I am remembering something from the past, while at the same time looking across this apartment to where my teenage son sleeps. Years ago I lived the single man’s expat life in Taipei, a city of wooden abacuses and glassy skyscrapers. One humid day I was walking along Chungshan North Road when I heard a commotion behind me. Turning I saw a woman arguing with a traffic cop. After dismounting his Harley, the booted policeman had scribbled a ticket and handed it to her. She was yelling in protest, waggling her finger angrily at the officer, scowling beside her pink motor scooter. I recall thinking that would never have happened a decade earlier when Taiwan was under martial law. Her previous generation had feared crossing Chiang Kai-shek.
Has a dislike of those in power intensified? Consider the beer bottles thrown from upper decks at baseball umpires, violent unrest in Baltimore and Ferguson, and how the opposition political party always fumes nastily against the one in charge. The military is a shining example of an organization that cannot function without a tightly buttoned commander-subordinate hierarchy. Still, there are cases of soldiers disobeying.
Respect for rules helps prosperity and survival. Children need to learn that, consistently from parents and teachers. Imagine what it would be like without traffic regulations on busy roads, legal protection in communities and referees at basketball games. What a mess reports would be if all staff writers did not adhere to house style consistency. Disrespectful adult citizens may have become that way because they were not taught moral standards when growing up. Frightened of that possibility, I want my son to learn peaceable behavior.
There are examples to share and discuss with him. In America, a black new widow publicly forgives the soul of a white gunman after Carolina church killings. A former POW in his eighties travels to Japan to befriend the wartime enemy who had tortured him. There are instances of societal love. A Taiwanese charity says to care for the entire world not just your family. In Thailand, I have seen passengers give their seats to Buddhist monks who board the trains.

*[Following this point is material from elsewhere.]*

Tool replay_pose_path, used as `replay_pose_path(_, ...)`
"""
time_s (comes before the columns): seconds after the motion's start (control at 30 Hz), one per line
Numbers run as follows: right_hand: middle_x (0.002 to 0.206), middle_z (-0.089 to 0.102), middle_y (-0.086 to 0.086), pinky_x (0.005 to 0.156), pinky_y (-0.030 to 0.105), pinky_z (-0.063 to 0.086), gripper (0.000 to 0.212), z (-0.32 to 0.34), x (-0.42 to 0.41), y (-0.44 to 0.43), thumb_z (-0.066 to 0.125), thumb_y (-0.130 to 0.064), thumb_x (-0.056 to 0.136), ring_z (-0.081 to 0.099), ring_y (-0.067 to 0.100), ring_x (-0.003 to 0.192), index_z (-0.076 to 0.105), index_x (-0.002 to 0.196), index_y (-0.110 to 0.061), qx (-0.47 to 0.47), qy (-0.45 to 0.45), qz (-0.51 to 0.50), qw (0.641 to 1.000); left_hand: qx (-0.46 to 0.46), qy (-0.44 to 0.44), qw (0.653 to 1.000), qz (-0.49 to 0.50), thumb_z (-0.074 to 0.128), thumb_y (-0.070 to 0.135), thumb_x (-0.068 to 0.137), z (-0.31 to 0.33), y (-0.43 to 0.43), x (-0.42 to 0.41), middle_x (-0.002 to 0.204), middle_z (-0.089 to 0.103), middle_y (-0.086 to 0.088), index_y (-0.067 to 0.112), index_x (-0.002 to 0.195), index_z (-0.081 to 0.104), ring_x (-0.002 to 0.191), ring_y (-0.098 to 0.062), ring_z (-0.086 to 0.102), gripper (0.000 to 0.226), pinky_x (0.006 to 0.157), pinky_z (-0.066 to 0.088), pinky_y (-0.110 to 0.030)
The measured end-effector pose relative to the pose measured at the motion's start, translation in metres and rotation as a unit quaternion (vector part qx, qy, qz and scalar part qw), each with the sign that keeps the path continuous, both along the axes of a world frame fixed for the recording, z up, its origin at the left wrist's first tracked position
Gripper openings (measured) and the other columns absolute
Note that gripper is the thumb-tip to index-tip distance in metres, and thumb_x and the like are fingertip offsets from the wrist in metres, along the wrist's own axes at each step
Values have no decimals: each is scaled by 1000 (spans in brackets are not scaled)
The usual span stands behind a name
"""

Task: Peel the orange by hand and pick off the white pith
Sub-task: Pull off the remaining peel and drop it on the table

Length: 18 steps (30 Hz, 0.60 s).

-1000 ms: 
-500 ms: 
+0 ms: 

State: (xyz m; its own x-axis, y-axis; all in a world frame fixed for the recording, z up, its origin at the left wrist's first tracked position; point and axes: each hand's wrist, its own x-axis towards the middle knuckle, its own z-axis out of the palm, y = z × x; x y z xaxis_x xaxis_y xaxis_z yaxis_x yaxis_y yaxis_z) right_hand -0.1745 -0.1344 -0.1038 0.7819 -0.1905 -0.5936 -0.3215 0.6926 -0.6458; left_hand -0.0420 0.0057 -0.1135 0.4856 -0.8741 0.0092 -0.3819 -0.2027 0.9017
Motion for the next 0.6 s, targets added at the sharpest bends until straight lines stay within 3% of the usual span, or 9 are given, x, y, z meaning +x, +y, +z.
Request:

Filipinos spared by an earthquake come together carrying cinder blocks and paint to rebuild a less-fortunate family’s home; the kindness is repaid by a meal of chicken adobo celebrated with coconut wine.
When I look at my teenage son, his potential in this interurban world growing faster than big data, I tell myself to strive for correctness. It does not work when the person in charge—in my case me—is not a trustworthy role model. Be firm, reliable and calm. I want him to admire that I am providing guidance to help him make his own decisions, whether about education, health, employment, or how to handle heartbreak and new romance.
The scooter woman had a disagreement with her police officer, but she showed it hatefully. By the time my son gets his motorcycle, pickup or car, I hope he will have already learned to react with civility.